EXERCISE GOAL> Each line in the listing below that contains "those" should be returned.

SOURCE MATERIAL>
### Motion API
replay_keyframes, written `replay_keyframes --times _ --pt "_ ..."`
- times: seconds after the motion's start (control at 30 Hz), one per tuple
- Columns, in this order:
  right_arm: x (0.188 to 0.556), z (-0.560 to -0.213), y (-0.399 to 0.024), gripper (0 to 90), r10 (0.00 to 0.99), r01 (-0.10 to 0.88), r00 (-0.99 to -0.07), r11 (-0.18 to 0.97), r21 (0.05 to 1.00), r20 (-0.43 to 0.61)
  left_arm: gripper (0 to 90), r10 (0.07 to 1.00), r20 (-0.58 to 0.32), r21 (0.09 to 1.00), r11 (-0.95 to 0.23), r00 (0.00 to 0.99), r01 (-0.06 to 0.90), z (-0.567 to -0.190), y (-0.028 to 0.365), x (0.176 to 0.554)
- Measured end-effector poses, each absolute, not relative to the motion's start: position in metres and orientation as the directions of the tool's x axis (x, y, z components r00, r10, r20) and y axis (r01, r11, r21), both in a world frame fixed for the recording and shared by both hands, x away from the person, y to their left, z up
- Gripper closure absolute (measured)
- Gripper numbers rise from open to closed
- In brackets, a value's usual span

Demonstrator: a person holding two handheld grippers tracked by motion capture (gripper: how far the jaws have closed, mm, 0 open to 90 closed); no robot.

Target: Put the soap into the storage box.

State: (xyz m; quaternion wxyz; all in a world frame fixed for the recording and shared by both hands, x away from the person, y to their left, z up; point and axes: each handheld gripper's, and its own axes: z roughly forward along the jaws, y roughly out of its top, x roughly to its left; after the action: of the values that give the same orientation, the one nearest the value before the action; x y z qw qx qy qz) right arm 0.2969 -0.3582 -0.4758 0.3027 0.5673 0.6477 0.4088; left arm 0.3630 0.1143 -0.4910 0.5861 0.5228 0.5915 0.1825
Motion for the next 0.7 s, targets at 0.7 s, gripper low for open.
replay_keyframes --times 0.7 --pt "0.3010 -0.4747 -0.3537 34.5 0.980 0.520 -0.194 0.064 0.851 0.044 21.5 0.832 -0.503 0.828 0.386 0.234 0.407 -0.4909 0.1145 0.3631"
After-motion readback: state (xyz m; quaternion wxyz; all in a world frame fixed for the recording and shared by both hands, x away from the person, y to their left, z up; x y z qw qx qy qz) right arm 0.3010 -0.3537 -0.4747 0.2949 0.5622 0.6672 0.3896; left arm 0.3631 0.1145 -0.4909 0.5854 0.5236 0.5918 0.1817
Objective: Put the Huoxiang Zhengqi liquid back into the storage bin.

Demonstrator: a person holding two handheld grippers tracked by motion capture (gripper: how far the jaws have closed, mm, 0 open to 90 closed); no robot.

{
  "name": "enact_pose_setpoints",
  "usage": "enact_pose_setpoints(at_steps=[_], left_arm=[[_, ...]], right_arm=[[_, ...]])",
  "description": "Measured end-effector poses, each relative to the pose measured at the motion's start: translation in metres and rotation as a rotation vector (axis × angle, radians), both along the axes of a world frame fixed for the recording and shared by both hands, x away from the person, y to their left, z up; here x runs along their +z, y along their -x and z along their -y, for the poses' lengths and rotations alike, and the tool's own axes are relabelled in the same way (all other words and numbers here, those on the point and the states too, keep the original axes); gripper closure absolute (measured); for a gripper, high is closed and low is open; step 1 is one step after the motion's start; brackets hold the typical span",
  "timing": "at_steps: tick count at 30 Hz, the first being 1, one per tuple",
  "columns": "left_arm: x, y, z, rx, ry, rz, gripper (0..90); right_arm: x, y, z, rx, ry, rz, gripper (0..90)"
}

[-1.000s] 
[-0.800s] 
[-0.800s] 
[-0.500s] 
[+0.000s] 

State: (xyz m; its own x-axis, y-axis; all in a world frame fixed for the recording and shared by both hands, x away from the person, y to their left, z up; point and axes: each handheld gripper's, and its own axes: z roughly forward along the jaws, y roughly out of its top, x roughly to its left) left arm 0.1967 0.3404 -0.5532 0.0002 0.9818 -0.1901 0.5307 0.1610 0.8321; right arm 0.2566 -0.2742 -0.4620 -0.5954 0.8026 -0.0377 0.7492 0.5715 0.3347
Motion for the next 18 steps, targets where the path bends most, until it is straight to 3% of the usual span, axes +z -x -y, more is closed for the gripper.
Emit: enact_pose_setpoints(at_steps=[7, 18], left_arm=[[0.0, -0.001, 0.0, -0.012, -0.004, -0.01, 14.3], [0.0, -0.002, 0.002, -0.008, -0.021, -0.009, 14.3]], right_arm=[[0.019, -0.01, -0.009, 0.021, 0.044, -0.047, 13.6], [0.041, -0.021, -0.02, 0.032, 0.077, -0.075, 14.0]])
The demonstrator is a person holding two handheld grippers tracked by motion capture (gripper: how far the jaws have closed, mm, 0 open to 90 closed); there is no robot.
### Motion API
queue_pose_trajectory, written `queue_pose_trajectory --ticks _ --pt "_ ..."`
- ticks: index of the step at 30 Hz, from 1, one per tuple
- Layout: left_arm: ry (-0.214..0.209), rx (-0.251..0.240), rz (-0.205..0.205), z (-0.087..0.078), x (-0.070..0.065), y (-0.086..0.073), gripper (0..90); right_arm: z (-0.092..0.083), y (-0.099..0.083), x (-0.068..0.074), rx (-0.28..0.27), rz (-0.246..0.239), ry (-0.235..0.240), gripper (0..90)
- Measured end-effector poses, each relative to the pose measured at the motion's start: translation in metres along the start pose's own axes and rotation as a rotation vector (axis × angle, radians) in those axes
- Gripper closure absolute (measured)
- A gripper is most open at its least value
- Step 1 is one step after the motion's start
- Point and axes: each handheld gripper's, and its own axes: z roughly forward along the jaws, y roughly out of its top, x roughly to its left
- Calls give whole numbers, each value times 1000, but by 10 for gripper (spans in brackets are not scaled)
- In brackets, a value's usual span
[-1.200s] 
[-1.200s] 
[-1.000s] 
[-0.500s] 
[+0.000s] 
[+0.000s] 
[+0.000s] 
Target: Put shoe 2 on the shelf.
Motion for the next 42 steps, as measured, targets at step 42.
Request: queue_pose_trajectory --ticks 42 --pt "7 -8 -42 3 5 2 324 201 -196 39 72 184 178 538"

EXERCISE OUTPUT>
  "description": "Measured end-effector poses, each relative to the pose measured at the motion's start: translation in metres and rotation as a rotation vector (axis × angle, radians), both along the axes of a world frame fixed for the recording and shared by both hands, x away from the person, y to their left, z up; here x runs along their +z, y along their -x and z along their -y, for the poses' lengths and rotations alike, and the tool's own axes are relabelled in the same way (all other words and numbers here, those on the point and the states too, keep the original axes); gripper closure absolute (measured); for a gripper, high is closed and low is open; step 1 is one step after the motion's start; brackets hold the typical span",
- Measured end-effector poses, each relative to the pose measured at the motion's start: translation in metres along the start pose's own axes and rotation as a rotation vector (axis × angle, radians) in those axes

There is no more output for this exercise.